→ **Task goal**
Give back all of the data verbatim.
•••
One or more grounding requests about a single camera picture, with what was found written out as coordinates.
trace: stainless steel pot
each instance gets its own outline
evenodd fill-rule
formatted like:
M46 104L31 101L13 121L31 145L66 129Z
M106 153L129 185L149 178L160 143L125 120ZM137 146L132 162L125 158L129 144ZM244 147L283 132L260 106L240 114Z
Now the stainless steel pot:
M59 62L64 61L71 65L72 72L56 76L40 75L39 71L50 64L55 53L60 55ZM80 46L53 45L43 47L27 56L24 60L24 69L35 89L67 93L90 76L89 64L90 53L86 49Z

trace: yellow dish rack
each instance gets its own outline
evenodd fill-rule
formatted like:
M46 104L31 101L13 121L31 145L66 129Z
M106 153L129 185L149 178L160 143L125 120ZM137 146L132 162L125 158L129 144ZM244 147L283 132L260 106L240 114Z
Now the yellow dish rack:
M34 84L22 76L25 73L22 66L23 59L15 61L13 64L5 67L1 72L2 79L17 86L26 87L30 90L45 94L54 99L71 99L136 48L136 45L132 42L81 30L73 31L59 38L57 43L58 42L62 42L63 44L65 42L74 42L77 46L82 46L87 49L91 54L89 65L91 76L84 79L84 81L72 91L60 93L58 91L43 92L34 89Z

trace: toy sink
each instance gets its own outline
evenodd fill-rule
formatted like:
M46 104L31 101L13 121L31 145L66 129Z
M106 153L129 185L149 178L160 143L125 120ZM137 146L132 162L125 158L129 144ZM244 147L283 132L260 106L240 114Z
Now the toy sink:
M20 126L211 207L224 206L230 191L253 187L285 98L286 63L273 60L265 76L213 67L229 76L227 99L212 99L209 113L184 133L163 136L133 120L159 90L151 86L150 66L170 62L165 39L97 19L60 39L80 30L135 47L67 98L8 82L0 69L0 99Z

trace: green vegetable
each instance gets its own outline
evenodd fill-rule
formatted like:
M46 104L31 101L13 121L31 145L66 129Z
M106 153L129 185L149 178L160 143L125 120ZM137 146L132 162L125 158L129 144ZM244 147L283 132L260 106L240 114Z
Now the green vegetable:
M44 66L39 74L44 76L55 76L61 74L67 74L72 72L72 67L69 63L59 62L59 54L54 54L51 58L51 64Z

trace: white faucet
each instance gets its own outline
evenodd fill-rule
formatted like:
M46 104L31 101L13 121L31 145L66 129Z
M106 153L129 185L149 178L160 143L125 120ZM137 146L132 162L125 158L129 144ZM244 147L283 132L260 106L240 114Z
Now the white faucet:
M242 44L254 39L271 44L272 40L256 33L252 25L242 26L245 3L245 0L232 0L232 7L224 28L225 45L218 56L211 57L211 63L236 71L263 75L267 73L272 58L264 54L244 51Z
•••
→ **Response box**
One or more grounding requests about a single camera picture, with what was found written out as coordinates.
trace: stainless steel pot
each instance gets its own outline
evenodd fill-rule
formatted like:
M46 104L31 101L13 121L31 145L66 129Z
M106 153L129 185L149 178L160 143L125 120ZM137 146L132 162L125 158L129 144ZM244 147L283 132L260 106L240 114Z
Now the stainless steel pot:
M59 62L64 61L71 65L72 72L56 76L40 75L39 71L50 64L55 53L60 55ZM80 46L53 45L43 47L27 56L24 60L24 69L35 89L67 93L90 76L89 64L90 53L86 49Z

trace: yellow dish rack
each instance gets its own outline
evenodd fill-rule
formatted like:
M46 104L31 101L13 121L31 145L66 129Z
M106 153L129 185L149 178L160 143L125 120ZM137 146L132 162L125 158L129 144ZM244 147L283 132L260 106L240 114Z
Now the yellow dish rack:
M34 84L22 76L25 73L22 66L23 59L15 61L13 64L5 67L1 72L2 79L17 86L26 87L30 90L45 94L54 99L71 99L136 48L136 45L132 42L81 30L73 31L59 38L57 43L58 42L62 42L63 44L65 42L74 42L77 46L82 46L87 49L91 54L89 65L91 76L84 79L84 81L72 91L60 93L58 91L43 92L34 89Z

trace: toy sink
each instance gets its own outline
evenodd fill-rule
formatted like:
M46 104L31 101L13 121L31 145L66 129Z
M106 153L129 185L149 178L160 143L125 120ZM137 146L132 162L125 158L129 144ZM244 147L283 132L260 106L240 114Z
Now the toy sink:
M20 126L211 207L224 206L230 191L253 187L285 98L286 63L273 60L265 76L213 67L229 76L227 99L212 99L209 113L184 133L163 136L133 120L159 90L151 86L150 66L170 62L165 39L97 19L60 39L80 30L135 47L67 98L8 82L0 69L0 99Z

trace: green vegetable
each instance gets its own outline
evenodd fill-rule
formatted like:
M46 104L31 101L13 121L31 145L66 129Z
M106 153L129 185L149 178L160 143L125 120ZM137 146L132 162L125 158L129 144ZM244 147L283 132L260 106L240 114Z
Now the green vegetable:
M44 66L39 74L44 76L55 76L61 74L67 74L72 72L72 67L69 63L59 62L59 54L54 54L51 58L51 64Z

trace: white faucet
each instance gets its own outline
evenodd fill-rule
formatted like:
M46 104L31 101L13 121L31 145L66 129Z
M106 153L129 185L149 178L160 143L125 120ZM137 146L132 162L125 158L129 144ZM244 147L283 132L260 106L240 114Z
Now the white faucet:
M242 44L254 39L271 44L272 40L256 33L252 25L242 26L245 3L245 0L232 0L232 7L224 28L225 45L218 56L211 57L211 63L236 71L263 75L267 73L272 58L264 54L244 51Z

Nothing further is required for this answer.